# REQUIRED WORK:
Only the lines of the data below from the one with "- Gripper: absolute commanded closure" through the one with "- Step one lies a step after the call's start" are wanted. Repeat them exactly.

# DATA:
++++++++++

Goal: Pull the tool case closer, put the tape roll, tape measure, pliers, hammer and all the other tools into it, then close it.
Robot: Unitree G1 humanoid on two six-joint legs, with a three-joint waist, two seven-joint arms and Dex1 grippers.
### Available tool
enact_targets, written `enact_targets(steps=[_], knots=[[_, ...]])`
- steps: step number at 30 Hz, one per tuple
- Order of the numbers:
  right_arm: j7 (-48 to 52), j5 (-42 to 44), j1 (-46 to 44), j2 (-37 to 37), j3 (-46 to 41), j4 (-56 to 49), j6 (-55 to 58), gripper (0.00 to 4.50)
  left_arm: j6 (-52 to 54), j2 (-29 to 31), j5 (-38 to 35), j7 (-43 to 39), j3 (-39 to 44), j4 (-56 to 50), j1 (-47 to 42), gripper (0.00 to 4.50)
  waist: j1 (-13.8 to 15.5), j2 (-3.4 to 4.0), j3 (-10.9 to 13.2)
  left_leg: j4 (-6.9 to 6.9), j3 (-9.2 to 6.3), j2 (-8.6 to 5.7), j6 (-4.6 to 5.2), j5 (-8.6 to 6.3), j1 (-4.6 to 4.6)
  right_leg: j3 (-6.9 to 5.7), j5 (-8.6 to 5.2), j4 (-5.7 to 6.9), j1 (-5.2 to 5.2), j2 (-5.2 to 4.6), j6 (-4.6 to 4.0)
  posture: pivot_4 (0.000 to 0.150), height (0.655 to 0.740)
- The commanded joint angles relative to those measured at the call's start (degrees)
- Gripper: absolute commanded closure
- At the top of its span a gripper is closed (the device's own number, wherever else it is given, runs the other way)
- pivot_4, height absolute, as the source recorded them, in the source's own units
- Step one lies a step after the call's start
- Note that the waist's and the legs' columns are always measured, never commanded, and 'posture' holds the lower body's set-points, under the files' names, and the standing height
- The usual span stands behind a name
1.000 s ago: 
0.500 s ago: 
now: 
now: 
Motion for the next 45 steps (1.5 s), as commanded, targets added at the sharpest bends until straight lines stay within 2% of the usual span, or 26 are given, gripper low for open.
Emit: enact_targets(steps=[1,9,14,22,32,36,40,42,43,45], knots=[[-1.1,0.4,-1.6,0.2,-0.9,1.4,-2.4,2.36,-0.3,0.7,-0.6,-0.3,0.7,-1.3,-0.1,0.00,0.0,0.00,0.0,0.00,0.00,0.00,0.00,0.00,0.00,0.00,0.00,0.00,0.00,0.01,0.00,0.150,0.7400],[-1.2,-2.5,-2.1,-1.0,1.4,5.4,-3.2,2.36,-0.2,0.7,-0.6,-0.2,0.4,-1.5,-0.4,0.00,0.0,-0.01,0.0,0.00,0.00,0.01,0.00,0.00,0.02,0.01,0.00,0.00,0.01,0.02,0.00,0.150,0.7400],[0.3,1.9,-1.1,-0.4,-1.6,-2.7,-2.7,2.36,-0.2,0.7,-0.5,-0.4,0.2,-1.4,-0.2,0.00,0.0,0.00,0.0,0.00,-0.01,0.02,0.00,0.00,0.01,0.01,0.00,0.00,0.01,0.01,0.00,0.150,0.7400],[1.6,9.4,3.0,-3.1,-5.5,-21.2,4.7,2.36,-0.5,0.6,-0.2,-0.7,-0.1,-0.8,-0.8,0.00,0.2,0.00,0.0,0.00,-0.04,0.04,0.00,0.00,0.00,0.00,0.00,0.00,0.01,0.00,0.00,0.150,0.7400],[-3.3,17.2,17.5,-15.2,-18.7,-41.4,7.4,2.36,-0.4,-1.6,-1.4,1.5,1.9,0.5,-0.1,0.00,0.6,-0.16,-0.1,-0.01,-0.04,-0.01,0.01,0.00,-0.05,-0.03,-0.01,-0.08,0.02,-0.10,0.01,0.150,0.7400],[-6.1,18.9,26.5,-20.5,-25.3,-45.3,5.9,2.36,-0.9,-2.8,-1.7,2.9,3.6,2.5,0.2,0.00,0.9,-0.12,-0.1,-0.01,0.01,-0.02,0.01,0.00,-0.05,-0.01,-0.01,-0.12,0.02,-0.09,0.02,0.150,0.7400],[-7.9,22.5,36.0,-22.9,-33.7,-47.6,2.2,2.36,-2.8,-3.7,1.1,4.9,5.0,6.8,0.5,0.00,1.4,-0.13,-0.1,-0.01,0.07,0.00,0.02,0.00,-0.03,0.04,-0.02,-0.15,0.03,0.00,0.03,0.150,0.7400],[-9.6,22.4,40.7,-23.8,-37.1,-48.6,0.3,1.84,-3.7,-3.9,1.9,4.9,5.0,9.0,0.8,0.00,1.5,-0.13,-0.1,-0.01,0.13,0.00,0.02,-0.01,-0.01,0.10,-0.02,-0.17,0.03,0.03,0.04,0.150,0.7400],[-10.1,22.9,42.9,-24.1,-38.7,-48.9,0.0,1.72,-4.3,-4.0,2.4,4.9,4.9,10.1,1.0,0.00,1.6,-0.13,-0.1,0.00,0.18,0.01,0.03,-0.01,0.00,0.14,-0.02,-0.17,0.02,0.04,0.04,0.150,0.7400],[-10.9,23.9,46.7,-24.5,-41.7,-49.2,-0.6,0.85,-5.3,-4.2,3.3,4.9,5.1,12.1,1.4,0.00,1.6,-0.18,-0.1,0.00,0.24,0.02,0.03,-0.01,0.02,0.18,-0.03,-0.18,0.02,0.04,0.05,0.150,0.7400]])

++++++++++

# SOLUTION FOR THIS TASK:
- Gripper: absolute commanded closure
- At the top of its span a gripper is closed (the device's own number, wherever else it is given, runs the other way)
- pivot_4, height absolute, as the source recorded them, in the source's own units
- Step one lies a step after the call's start

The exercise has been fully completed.